* **Problem to work on**
What lines of the material below include the string "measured"? Copy all of them.
--
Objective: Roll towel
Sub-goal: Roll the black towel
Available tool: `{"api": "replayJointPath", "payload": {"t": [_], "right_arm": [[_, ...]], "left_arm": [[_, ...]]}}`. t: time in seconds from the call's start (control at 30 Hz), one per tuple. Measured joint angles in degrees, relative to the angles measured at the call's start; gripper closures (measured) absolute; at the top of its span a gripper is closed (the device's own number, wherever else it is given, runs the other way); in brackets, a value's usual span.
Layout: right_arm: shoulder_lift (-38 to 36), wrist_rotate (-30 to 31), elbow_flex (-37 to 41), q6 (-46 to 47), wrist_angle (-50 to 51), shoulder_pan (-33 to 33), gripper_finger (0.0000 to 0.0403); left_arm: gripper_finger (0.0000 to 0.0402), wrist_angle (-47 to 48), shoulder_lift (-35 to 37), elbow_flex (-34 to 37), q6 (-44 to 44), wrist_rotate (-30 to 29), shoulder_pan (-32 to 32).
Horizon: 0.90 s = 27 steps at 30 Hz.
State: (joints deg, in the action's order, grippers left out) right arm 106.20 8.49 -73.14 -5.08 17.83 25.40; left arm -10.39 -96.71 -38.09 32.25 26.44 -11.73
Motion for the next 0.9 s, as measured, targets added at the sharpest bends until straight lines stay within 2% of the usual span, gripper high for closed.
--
* **Response box**
Available tool: `{"api": "replayJointPath", "payload": {"t": [_], "right_arm": [[_, ...]], "left_arm": [[_, ...]]}}`. t: time in seconds from the call's start (control at 30 Hz), one per tuple. Measured joint angles in degrees, relative to the angles measured at the call's start; gripper closures (measured) absolute; at the top of its span a gripper is closed (the device's own number, wherever else it is given, runs the other way); in brackets, a value's usual span.
Motion for the next 0.9 s, as measured, targets added at the sharpest bends until straight lines stay within 2% of the usual span, gripper high for closed.

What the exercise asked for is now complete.